House Republican budget calls for raising the retirement age for Social Security

Close-up of American social Security cards.

WASHINGTON — A new budget by a large and influential group of House Republicans calls for raising the Social Security retirement age for future retirees and restructuring Medicare.

The proposals, which are unlikely to become law this year, reflect how many Republicans will seek to govern if they win the 2024 elections. And they play into a fight President Joe Biden is seeking to have with former President Donald Trump and the Republican Party as he runs for re-election.

The budget was released Wednesday by the Republican Study Committee , a group of more than 170 House GOP lawmakers, including many allies of Republican presidential nominee Donald Trump. Apart from fiscal policy, the budget endorses a series of bills “designed to advance the cause of life,” including the Life at Conception Act, which would aggressively restrict abortion and potentially threaten in vitro fertilization , or IVF, by establishing legal protections for human beings at “the moment of fertilization.” It has recently caused consternation within the GOP following backlash to an Alabama Supreme Court ruling that threatened IVF.

The RSC, which is chaired by Rep. Kevin Hern, R-Okla., counts among its members Speaker Mike Johnson, R-La., and his top three deputies in leadership. Johnson chaired the RSC from 2019 to 2021; his office did not immediately respond when asked about the new budget.

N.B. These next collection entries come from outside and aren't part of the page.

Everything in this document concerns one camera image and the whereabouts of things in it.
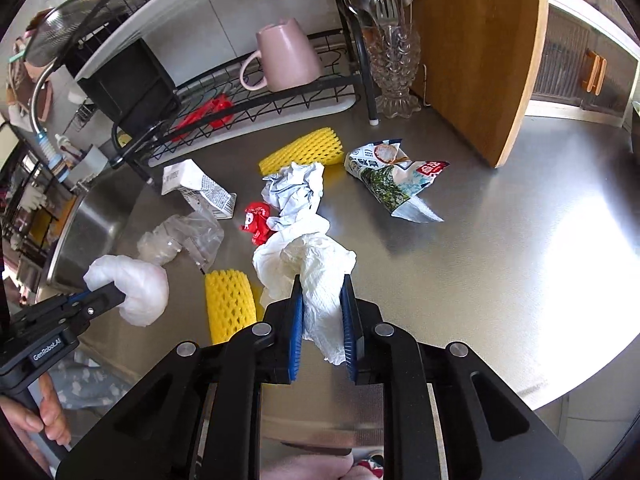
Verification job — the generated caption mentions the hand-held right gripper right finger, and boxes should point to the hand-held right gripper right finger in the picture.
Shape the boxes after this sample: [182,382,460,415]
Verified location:
[340,275,583,480]

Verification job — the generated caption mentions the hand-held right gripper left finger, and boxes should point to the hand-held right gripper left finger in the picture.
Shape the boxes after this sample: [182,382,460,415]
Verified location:
[55,275,306,480]

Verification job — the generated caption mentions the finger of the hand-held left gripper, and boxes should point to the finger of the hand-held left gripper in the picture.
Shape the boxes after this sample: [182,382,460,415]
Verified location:
[62,282,127,331]

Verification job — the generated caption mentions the white plastic bag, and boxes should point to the white plastic bag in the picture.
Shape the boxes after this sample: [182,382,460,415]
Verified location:
[82,255,170,328]

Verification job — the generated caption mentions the white paper towel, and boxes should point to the white paper towel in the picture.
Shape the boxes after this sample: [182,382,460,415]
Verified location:
[252,232,357,365]

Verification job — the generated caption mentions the person's left hand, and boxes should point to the person's left hand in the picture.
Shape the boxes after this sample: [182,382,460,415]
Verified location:
[0,375,71,447]

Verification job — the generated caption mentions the person's right hand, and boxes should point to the person's right hand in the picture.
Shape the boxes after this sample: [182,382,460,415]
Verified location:
[260,452,386,480]

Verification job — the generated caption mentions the blue patterned clothing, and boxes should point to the blue patterned clothing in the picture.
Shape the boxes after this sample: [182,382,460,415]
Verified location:
[55,350,132,411]

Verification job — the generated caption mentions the yellow foam fruit net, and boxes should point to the yellow foam fruit net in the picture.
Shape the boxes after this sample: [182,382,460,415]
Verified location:
[205,269,265,346]
[258,127,345,177]

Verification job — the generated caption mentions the stainless steel sink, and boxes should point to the stainless steel sink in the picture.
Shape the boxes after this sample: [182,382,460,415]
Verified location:
[47,170,146,296]

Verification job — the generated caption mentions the clear plastic bag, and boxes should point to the clear plastic bag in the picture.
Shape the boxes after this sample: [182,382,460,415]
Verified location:
[136,207,225,268]

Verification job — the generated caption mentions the red wrapper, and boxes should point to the red wrapper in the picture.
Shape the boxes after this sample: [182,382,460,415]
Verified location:
[241,201,276,246]

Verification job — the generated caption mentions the crumpled grey white wrapper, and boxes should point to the crumpled grey white wrapper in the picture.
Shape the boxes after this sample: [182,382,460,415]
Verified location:
[261,162,332,233]

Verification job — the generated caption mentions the white toothbrush holder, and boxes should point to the white toothbrush holder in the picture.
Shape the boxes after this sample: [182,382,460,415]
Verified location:
[55,135,108,177]

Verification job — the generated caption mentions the flattened white carton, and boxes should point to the flattened white carton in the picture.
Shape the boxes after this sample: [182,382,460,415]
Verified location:
[161,159,238,221]

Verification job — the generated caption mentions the green white snack packet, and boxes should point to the green white snack packet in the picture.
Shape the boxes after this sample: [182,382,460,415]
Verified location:
[344,139,451,223]

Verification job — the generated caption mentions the metal faucet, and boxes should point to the metal faucet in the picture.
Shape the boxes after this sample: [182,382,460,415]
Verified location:
[27,57,71,183]

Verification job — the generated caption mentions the brown hanging towel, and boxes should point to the brown hanging towel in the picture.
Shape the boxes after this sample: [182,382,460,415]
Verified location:
[7,25,56,122]

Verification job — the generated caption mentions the red scissors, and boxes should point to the red scissors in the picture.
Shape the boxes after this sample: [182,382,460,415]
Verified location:
[172,95,235,143]

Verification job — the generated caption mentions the black plastic box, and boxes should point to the black plastic box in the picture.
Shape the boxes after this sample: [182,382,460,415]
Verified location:
[75,37,176,133]

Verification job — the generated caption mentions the glass cutlery holder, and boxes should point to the glass cutlery holder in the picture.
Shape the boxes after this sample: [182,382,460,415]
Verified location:
[365,20,422,120]

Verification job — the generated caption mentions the metal colander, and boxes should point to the metal colander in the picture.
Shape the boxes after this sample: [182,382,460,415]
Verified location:
[22,0,126,68]

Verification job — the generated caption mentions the pink mug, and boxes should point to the pink mug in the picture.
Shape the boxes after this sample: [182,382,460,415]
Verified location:
[240,17,325,93]

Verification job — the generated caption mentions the white drip tray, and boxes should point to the white drip tray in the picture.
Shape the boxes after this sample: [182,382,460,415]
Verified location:
[75,0,281,81]

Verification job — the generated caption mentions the wooden cutting board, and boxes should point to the wooden cutting board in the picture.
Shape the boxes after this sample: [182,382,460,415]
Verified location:
[385,0,550,168]

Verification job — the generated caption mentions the black wire shelf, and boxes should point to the black wire shelf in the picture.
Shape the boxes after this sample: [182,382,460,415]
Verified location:
[0,150,66,261]

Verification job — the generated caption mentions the black wire dish rack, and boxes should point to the black wire dish rack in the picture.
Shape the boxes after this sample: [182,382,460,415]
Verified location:
[75,0,381,168]

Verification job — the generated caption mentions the beige cabinet with orange handles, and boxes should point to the beige cabinet with orange handles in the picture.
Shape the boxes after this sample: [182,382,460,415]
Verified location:
[525,0,640,126]

For Social Security, the budget endorses "modest adjustments to the retirement age for future retirees to account for increases in life expectancy." It calls for lowering benefits for the highest-earning beneficiaries. And it emphasizes that those ideas are not designed to take effect immediately: "The RSC Budget does not cut or delay retirement benefits for any senior in or near retirement."

The new budget also calls for converting Medicare to a "premium support model," echoing a proposal that Republican former Speaker Paul Ryan had rallied support for. Under the new RSC plan, traditional Medicare would compete with private plans and beneficiaries would be given subsidies to shop for the policies of their choice. The size of the subsidies could be pegged to the "average premium" or "second lowest price" in a particular market, the budget says.

The plan became a flashpoint in the 2012 election, when Ryan was GOP presidential nominee Mitt Romney's running mate, and President Barack Obama charged that it would "end Medicare as we know it." Ryan defended it as a way to put Medicare on better financial footing, and most of his party stood by him.

Medicare is projected to become insolvent in 2028, and Social Security will follow in 2033. After that, benefits will be forcibly cut unless more revenues are added.

Biden has blasted Republican proposals for the retirement programs, promising that he will not cut benefits and instead proposing in his recent White House budget to cover the future shortfall by raising taxes on upper earners.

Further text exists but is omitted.